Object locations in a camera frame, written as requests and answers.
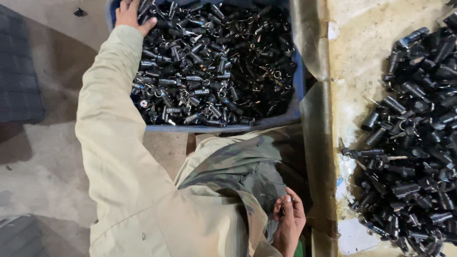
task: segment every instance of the pile of lock cylinders
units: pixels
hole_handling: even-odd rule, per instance
[[[144,0],[145,37],[131,98],[146,124],[255,125],[285,113],[294,93],[288,10]]]
[[[375,102],[361,125],[371,133],[363,150],[340,139],[343,158],[361,167],[361,196],[349,207],[382,240],[420,257],[457,245],[457,13],[444,23],[397,41],[382,80],[395,96]]]

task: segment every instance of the jacket sleeve
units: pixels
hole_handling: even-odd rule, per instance
[[[142,144],[145,123],[129,97],[143,37],[116,27],[83,76],[75,132],[97,202],[91,243],[113,225],[154,205],[176,187]]]

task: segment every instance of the concrete floor
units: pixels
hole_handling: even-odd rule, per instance
[[[47,115],[41,123],[0,124],[0,216],[37,215],[51,257],[88,256],[96,205],[89,198],[74,134],[81,77],[107,39],[104,0],[0,0],[24,15]],[[88,12],[78,18],[77,8]],[[147,132],[144,145],[176,176],[187,134]]]

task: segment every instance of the beige jacket
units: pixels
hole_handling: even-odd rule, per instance
[[[265,241],[267,217],[254,197],[255,222],[248,224],[237,197],[206,186],[177,190],[217,149],[261,132],[203,141],[175,183],[143,146],[146,125],[129,97],[142,42],[135,28],[116,27],[83,76],[75,131],[97,202],[91,256],[281,256]]]

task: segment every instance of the left hand
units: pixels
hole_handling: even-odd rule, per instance
[[[122,0],[121,6],[116,9],[116,24],[114,27],[119,25],[128,25],[138,29],[141,35],[145,37],[157,23],[157,18],[150,18],[144,23],[144,25],[140,26],[137,21],[139,3],[140,0]]]
[[[306,217],[300,197],[288,187],[286,187],[286,192],[288,195],[279,197],[273,210],[275,220],[279,221],[273,236],[273,246],[283,257],[293,257],[298,238],[306,223]],[[284,209],[284,217],[279,215],[281,206]]]

- - - - -

• _TO DO_:
Please ensure that the data above is repeated exactly, with no pictures in the copy.

• _ANSWER BELOW_:
Object locations in a camera frame, written as requests and answers.
task: segment every instance of the pile of lock cylinders
units: pixels
hole_handling: even-odd rule, per instance
[[[144,0],[145,37],[131,98],[146,124],[255,125],[285,113],[294,93],[288,10]]]
[[[375,102],[361,125],[371,133],[363,150],[340,139],[343,158],[361,167],[361,196],[349,207],[382,240],[420,257],[457,245],[457,13],[444,23],[397,41],[382,80],[395,96]]]

task: segment every instance of the jacket sleeve
units: pixels
hole_handling: even-odd rule, per instance
[[[142,144],[145,123],[129,97],[143,37],[116,27],[83,76],[75,132],[97,202],[91,243],[113,225],[154,205],[176,187]]]

task: segment every instance of the concrete floor
units: pixels
hole_handling: even-odd rule, per instance
[[[47,115],[41,123],[0,124],[0,216],[37,215],[51,257],[88,256],[96,205],[89,198],[74,134],[81,77],[107,39],[104,0],[0,0],[24,15]],[[88,12],[78,18],[77,8]],[[147,132],[144,145],[176,176],[187,134]]]

task: segment every instance of the beige jacket
units: pixels
hole_handling: even-odd rule, per instance
[[[265,241],[267,217],[254,197],[255,222],[248,224],[237,197],[206,186],[177,190],[217,149],[261,132],[203,141],[175,183],[143,146],[146,125],[129,97],[142,42],[135,28],[116,27],[83,76],[75,131],[97,202],[91,256],[281,256]]]

task: segment every instance of the left hand
units: pixels
hole_handling: even-odd rule, per instance
[[[122,0],[121,6],[116,9],[116,24],[114,27],[119,25],[128,25],[138,29],[141,35],[145,37],[157,23],[157,18],[150,18],[144,23],[144,25],[140,26],[137,21],[139,3],[140,0]]]
[[[306,217],[300,197],[288,187],[286,187],[286,192],[288,195],[279,197],[273,210],[275,220],[279,221],[273,236],[273,246],[283,257],[293,257],[298,238],[306,223]],[[284,209],[284,217],[279,215],[281,206]]]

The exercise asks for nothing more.